Enhancing the Resolution of Digital Elevation Models Using Surface Normal from Planetary Images

Abstract

A digital elevation model (DEM) can be generated using a gradient of a single image and a stereo image pair from an imaging sensor or laser altimeter sensor on an orbiter. These DEMs are affected by intrinsic problems such as stereo noise in the triangulation process or low spatial resolution from sparse measurement points. Various image-based techniques are presently used to enhance the resolution of DEMs, but they can be very challenging since calculating each surface point direction vector from one or more partially overlapped images requires many assumptions. In this paper, an approach is proposed to enhance the resolution of a coarse DEM, using the information of a surface normal extracted from an ortho-rectified planetary image dataset.

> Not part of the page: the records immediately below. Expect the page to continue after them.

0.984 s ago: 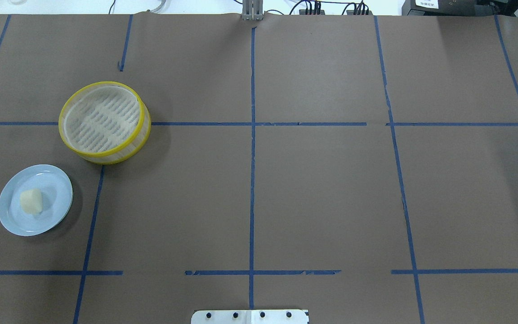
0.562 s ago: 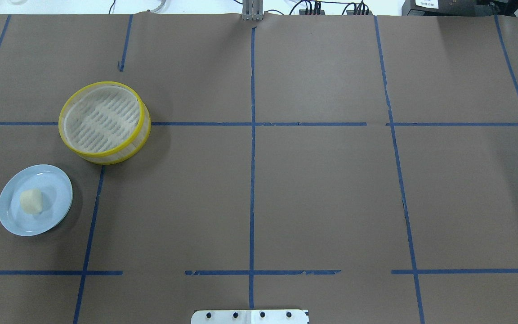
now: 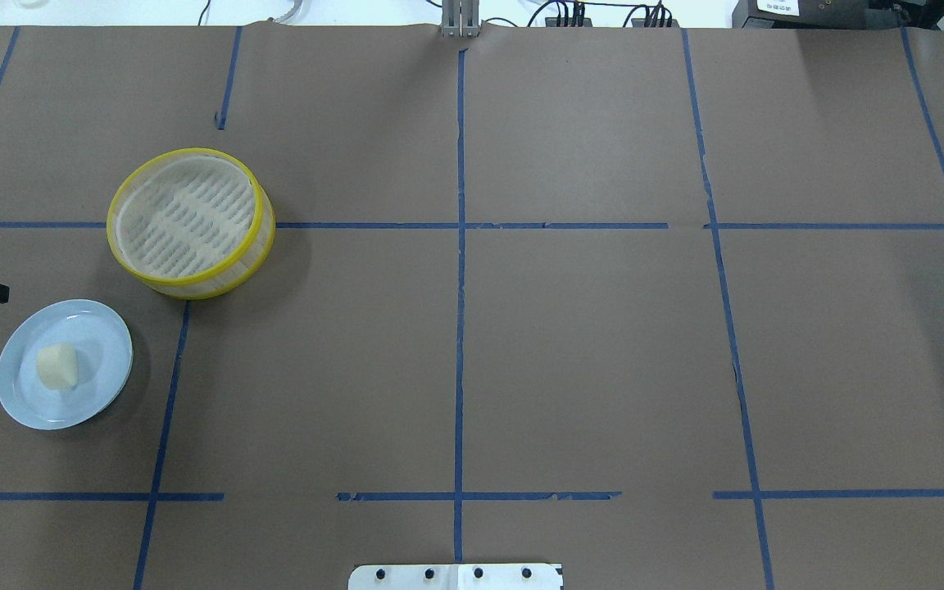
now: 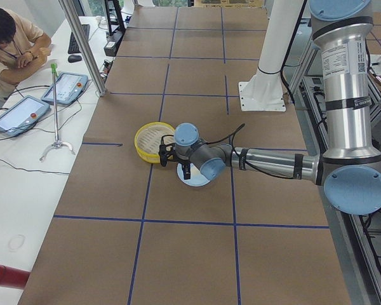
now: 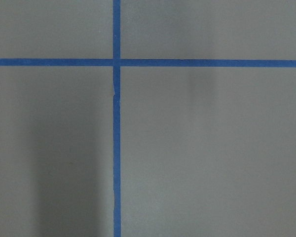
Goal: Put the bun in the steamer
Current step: 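Move the left gripper down over the white bun on the blue plate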
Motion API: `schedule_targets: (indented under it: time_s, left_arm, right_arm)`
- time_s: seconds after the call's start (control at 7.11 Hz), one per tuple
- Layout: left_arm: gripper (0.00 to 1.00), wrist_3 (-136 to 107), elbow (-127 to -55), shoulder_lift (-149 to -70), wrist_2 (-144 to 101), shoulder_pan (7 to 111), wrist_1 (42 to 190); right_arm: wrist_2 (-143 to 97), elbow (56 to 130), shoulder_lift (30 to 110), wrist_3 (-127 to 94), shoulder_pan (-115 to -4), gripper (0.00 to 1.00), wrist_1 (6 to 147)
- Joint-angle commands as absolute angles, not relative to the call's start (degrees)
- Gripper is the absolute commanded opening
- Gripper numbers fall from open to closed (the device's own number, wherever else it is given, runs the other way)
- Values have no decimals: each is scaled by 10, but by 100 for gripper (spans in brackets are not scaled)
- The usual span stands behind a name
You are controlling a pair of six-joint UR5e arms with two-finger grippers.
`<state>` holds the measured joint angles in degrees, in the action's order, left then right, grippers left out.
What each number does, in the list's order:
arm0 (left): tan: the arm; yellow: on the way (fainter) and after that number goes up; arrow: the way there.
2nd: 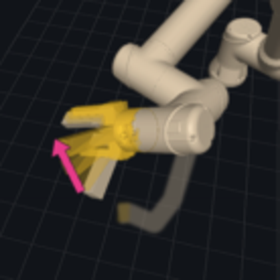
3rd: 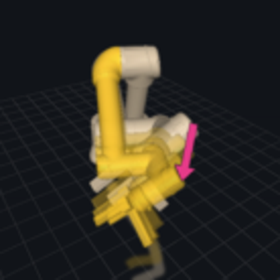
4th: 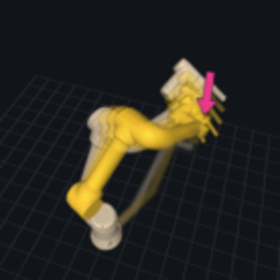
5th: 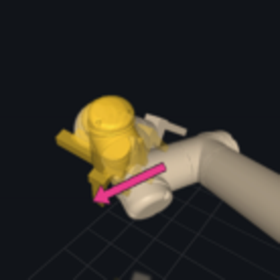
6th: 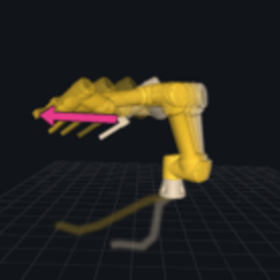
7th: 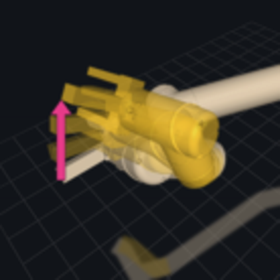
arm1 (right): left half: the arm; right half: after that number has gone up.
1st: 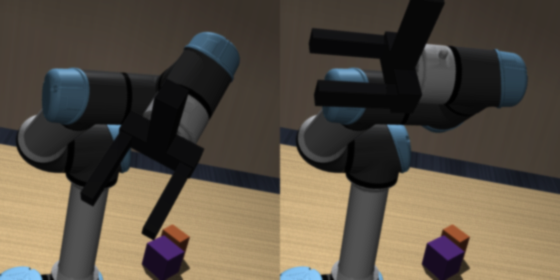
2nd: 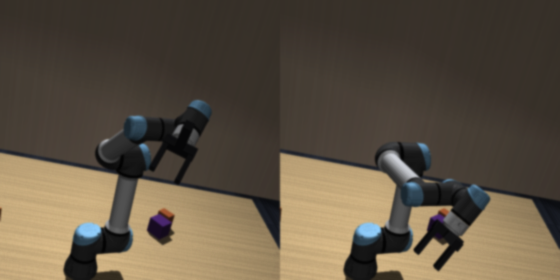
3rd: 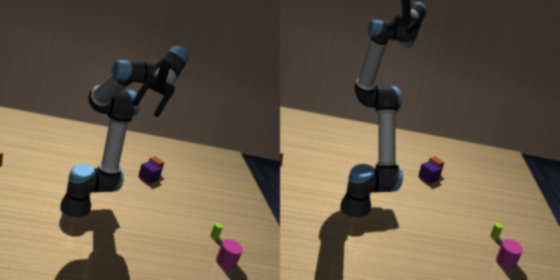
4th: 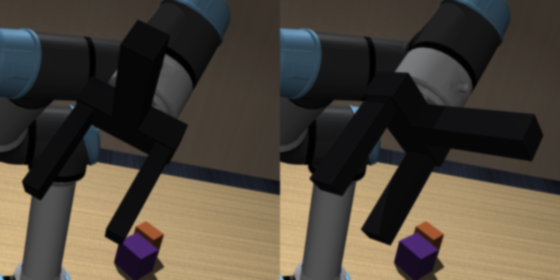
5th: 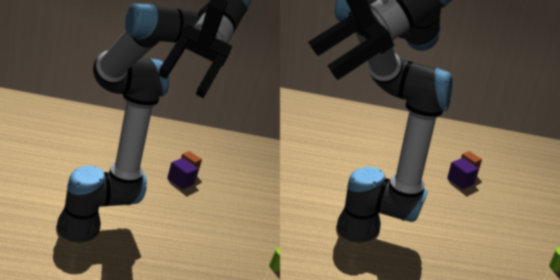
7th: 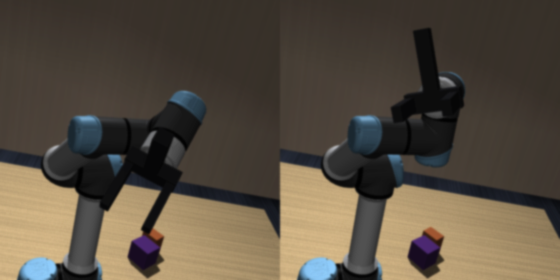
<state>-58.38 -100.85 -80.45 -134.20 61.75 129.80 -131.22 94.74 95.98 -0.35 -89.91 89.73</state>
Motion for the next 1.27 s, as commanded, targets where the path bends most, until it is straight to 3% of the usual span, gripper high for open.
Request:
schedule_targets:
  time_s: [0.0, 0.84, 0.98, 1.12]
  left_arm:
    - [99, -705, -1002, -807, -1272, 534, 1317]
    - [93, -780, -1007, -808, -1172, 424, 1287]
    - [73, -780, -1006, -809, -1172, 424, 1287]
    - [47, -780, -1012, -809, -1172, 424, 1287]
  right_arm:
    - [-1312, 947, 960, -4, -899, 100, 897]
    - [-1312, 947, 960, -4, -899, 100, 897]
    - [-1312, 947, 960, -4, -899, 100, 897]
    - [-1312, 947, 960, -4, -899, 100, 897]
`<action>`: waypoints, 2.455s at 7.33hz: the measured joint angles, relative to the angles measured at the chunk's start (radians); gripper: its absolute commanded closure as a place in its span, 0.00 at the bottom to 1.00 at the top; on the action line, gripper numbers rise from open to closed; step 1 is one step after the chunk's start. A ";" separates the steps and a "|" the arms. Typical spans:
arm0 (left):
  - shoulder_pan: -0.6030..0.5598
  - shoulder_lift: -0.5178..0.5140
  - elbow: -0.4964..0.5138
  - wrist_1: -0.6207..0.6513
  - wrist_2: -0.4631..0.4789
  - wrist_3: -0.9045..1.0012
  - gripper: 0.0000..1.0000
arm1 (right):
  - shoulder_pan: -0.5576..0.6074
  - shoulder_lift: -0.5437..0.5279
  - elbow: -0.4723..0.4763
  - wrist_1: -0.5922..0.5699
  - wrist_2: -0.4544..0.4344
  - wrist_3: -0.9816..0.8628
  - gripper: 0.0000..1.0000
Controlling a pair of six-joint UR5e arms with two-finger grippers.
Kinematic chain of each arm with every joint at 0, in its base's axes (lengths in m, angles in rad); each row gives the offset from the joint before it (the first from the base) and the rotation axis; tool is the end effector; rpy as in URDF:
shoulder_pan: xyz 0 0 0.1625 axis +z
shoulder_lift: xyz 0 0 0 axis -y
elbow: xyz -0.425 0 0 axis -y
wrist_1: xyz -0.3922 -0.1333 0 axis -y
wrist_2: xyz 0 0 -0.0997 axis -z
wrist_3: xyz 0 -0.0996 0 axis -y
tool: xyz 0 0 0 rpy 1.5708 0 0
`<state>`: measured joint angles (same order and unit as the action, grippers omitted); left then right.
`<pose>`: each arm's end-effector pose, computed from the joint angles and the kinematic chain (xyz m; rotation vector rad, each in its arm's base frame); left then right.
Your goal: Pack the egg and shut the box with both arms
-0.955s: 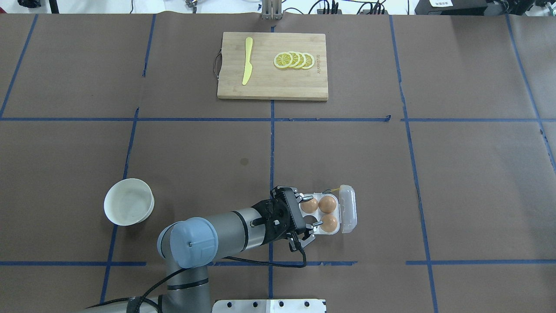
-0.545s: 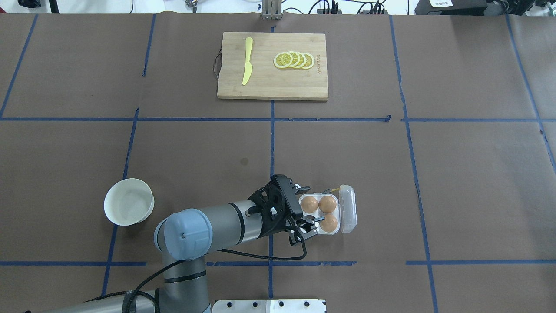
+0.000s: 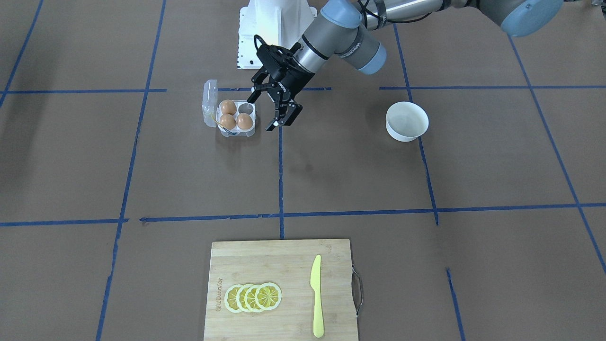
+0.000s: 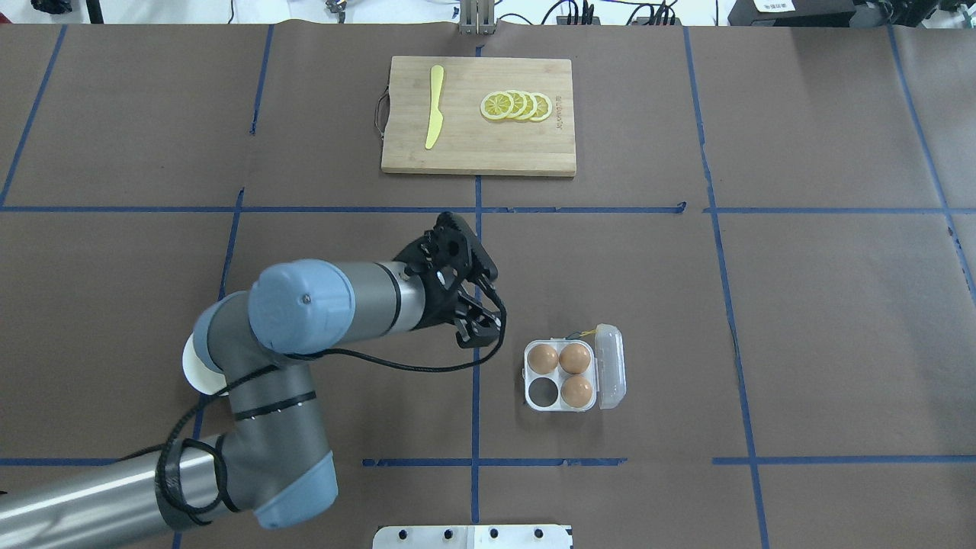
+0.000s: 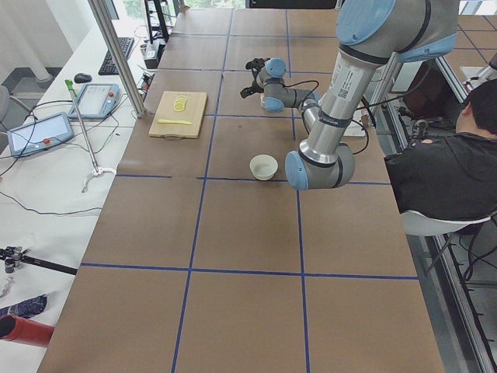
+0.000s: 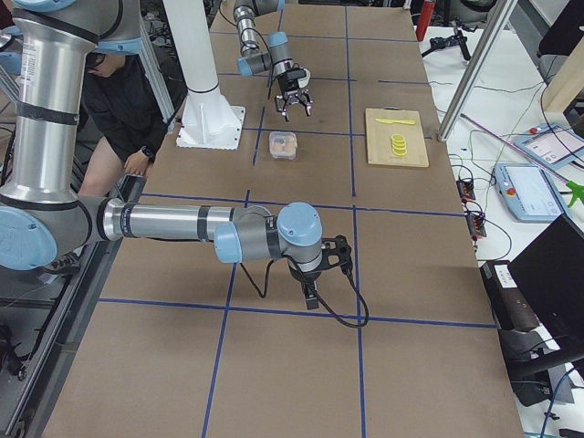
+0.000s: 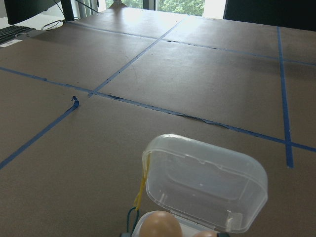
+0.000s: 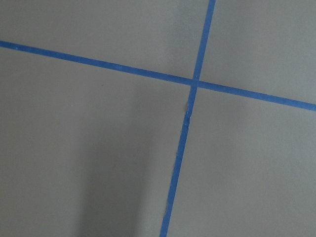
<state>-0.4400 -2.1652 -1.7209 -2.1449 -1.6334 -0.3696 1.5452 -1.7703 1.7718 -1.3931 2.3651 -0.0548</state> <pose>0.5318 -0.3908 0.1771 0.9505 0.9604 0.6864 0.0515 -0.4200 0.6294 0.1814 -0.7902 -0.1471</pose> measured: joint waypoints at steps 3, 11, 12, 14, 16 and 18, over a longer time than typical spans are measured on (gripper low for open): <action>-0.289 0.063 -0.175 0.441 -0.149 0.017 0.00 | 0.000 -0.003 0.000 0.000 0.000 0.000 0.00; -1.031 0.485 0.010 0.573 -0.517 0.502 0.00 | 0.001 0.000 0.015 0.001 0.004 -0.001 0.00; -1.093 0.541 0.034 0.571 -0.576 0.538 0.00 | 0.000 0.005 0.027 0.003 0.003 -0.001 0.00; -1.158 0.626 0.034 0.595 -0.682 0.575 0.00 | -0.005 0.010 0.058 0.001 0.033 0.005 0.00; -1.168 0.642 0.032 0.645 -0.718 0.581 0.00 | -0.037 0.013 0.068 0.012 0.195 0.068 0.00; -1.169 0.642 0.031 0.653 -0.725 0.582 0.00 | -0.137 0.015 0.098 0.111 0.180 0.223 0.13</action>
<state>-1.6088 -1.5236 -1.6899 -1.4923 -2.3581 0.2122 1.4084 -1.7549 1.8696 -1.2826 2.5452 0.1680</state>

The surface normal extracted from the ortho-rectified planetary image dataset and coarse DEM are well-aligned, and the surface normal also offers direction vectors of uniform quality at every surface point.The keypoint of this improvement is the separation of the surface normal as a map, to overcome the ambiguity in the role of surface direction information. The coarse DEM is then optimized using the high-resolution surface normal information, so that it displays the characteristics of the terrain in the surface normal map. For performance analysis, the results obtained with the proposed method were compared with a DEM generated using the socet set next generation automatic terrain extraction (NGATE) program of BAE systems. Using the proposed method, the details of the terrain in the high-resolution surface normal image and the output DEM were well estimated.